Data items
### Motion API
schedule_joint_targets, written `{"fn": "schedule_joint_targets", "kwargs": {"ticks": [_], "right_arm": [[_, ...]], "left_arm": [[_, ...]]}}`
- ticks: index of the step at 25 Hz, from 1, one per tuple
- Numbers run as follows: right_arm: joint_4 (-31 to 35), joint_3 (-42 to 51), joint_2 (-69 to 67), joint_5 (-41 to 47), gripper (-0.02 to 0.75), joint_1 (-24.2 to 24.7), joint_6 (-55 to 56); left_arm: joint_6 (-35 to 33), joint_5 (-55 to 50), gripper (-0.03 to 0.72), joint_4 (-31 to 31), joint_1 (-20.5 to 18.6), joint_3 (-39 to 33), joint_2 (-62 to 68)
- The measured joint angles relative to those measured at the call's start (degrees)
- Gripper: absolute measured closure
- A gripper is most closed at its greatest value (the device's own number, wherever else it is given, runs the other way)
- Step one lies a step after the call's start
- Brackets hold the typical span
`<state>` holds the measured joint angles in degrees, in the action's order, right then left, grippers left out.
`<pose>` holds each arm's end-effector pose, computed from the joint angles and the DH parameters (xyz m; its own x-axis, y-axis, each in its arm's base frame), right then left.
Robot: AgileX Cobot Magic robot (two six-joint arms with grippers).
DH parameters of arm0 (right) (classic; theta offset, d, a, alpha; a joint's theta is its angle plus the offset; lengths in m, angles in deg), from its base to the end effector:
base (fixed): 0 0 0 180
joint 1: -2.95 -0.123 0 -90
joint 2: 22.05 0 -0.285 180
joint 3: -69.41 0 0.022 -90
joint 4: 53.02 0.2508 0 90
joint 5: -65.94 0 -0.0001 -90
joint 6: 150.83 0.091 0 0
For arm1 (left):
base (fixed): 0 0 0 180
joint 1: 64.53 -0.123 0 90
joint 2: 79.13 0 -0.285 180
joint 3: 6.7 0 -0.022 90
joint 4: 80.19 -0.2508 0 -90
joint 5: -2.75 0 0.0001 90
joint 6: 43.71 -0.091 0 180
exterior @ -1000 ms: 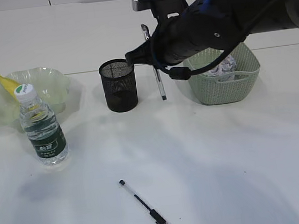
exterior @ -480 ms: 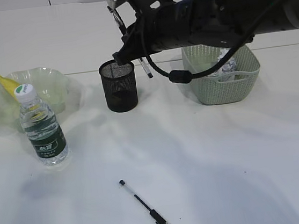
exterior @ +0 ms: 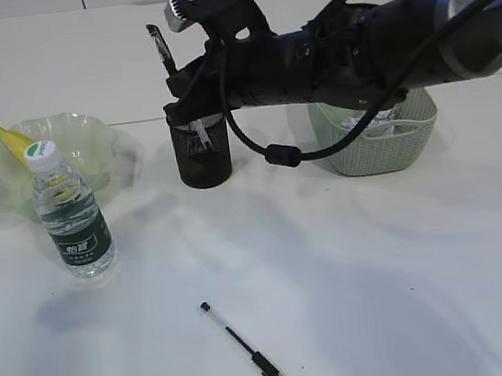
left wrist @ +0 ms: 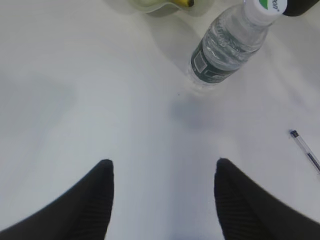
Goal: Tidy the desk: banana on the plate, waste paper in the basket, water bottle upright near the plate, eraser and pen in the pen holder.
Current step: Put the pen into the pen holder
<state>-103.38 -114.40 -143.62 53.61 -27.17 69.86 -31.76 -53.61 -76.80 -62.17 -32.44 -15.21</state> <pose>0.3955 0.2466 0.2380 -0.1912 -0.2895 -0.9379 -0.6670 0.7393 -0.0923 0.1758 -0.0117 0.3271 -0.8205 -0.2051 -0.5336 -0.1313 0.9761 -0.1734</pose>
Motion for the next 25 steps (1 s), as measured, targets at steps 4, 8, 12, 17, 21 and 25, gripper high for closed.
{"fn": "schedule_joint_targets", "kwargs": {"ticks": [4,8,12,17,21,25], "right_arm": [[5.03,0.00,-2.27,-5.98,0.691,2.66,0.14],[10.20,0.00,-3.24,-10.69,0.691,4.69,-2.65],[14.24,0.00,-3.37,-12.42,0.691,5.99,-6.13],[16.20,-1.67,-5.67,-14.54,0.691,6.11,-8.11],[16.58,-5.33,-8.51,-15.10,0.691,6.11,-8.19],[16.79,-8.77,-10.02,-14.73,0.691,6.11,-8.33]], "left_arm": [[0.00,0.09,0.235,0.00,0.00,0.00,0.00],[0.00,0.09,0.235,0.00,0.00,0.00,0.00],[0.00,0.13,0.235,0.00,0.00,0.00,0.00],[0.00,0.22,0.235,0.00,0.00,0.00,0.00],[0.00,0.22,0.235,0.00,0.00,0.00,0.00],[0.00,0.22,0.235,0.00,0.00,0.00,0.00]]}}
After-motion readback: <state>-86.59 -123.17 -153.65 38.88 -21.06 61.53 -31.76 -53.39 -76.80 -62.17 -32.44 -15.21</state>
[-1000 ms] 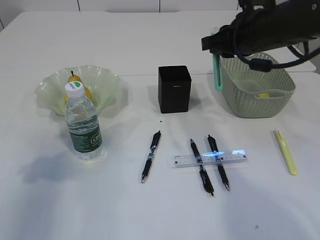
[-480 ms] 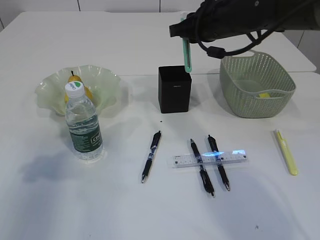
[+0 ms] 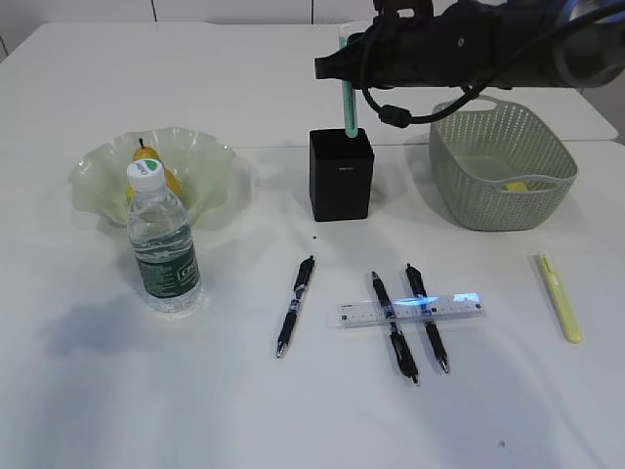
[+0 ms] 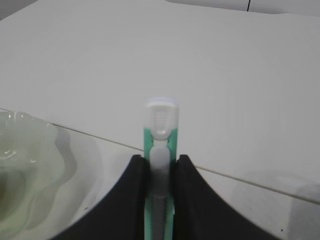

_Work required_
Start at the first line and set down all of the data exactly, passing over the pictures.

_Response below_
### Motion API
schedule_joint_targets, written `{"fn": "schedule_joint_targets", "kwargs": {"ticks": [_], "right_arm": [[_, ...]], "left_arm": [[_, ...]]}}`
- ticks: index of the step at 25 Hz, from 1, one per tuple
- Numbers run as follows: right_arm: joint_4 (-31 to 35), joint_3 (-42 to 51), joint_2 (-69 to 67), joint_5 (-41 to 47), gripper (-0.02 to 0.75), joint_1 (-24.2 to 24.7), joint_6 (-55 to 56); left_arm: joint_6 (-35 to 33), joint_5 (-55 to 50), gripper (-0.03 to 0.72), joint_4 (-31 to 31), joint_1 (-20.5 to 18.6), joint_3 (-39 to 33), joint_2 (-62 to 68)
- The measured joint angles relative to those measured at the call's start (degrees)
- Gripper: absolute measured closure
- A gripper is most closed at its greatest value (the device's own number, wherever else it is given, runs the other way)
- Step one lies a step after the call's start
- Brackets hold the typical span
`<state>` holds the measured joint angles in degrees, in the action's order, right then left, grippers left out.
`<pose>` holds each arm's end-effector pose, computed from the joint angles and the DH parameters (xyz m; its own x-axis, y-axis, each in its arm's base frame), right then left.
Robot: AgileX Cobot Magic robot (two six-joint arms with grippers).
DH parameters of arm0 (right) (classic; theta offset, d, a, alpha; a joint's theta is its angle plus the offset; lengths in m, angles in deg), from its base to the end effector:
base (fixed): 0 0 0 180
joint 1: -2.95 -0.123 0 -90
joint 2: 22.05 0 -0.285 180
joint 3: -69.41 0 0.022 -90
joint 4: 53.02 0.2508 0 90
joint 5: -65.94 0 -0.0001 -90
joint 6: 150.83 0.091 0 0
For arm1 (left):
base (fixed): 0 0 0 180
joint 1: 64.53 -0.123 0 90
joint 2: 79.13 0 -0.285 180
joint 3: 6.7 0 -0.022 90
joint 4: 80.19 -0.2508 0 -90
joint 5: -2.75 0 0.0001 90
joint 6: 43.71 -0.091 0 180
exterior @ -1000 ms: 
exterior @ -480 ms: 
exterior @ +0 ms: 
left wrist @ +0 ms: 
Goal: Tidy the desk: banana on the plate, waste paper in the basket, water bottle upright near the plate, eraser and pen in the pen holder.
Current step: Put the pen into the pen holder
<state>-103.38 -114.40 -143.62 53.61 -27.17 69.86 -31.76 -53.61 -76.80 -62.17 -32.44 -15.21</state> <pose>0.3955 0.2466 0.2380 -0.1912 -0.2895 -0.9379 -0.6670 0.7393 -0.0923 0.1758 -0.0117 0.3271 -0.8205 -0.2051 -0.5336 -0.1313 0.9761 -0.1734</pose>
Motion for the next 25 steps (1 s), as measured, targets at steps 4, 8, 12, 17, 21 and 25, gripper high for closed.
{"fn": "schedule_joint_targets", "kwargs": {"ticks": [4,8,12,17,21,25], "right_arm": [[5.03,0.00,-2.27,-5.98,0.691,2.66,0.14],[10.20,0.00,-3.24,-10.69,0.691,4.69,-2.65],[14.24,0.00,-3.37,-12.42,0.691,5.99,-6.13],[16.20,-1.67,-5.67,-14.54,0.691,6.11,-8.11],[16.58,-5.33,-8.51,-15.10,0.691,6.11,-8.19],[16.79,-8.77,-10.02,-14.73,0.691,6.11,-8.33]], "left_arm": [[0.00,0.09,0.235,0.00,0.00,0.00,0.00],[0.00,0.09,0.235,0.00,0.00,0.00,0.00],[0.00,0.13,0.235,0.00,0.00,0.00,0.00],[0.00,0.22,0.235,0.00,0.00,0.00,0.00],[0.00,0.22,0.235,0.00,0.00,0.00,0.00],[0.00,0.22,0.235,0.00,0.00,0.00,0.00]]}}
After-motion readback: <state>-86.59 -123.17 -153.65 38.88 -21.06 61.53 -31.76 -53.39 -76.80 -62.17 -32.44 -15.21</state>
[-1000 ms] 
[-480 ms] 
[+0 ms] 
[+0 ms] 

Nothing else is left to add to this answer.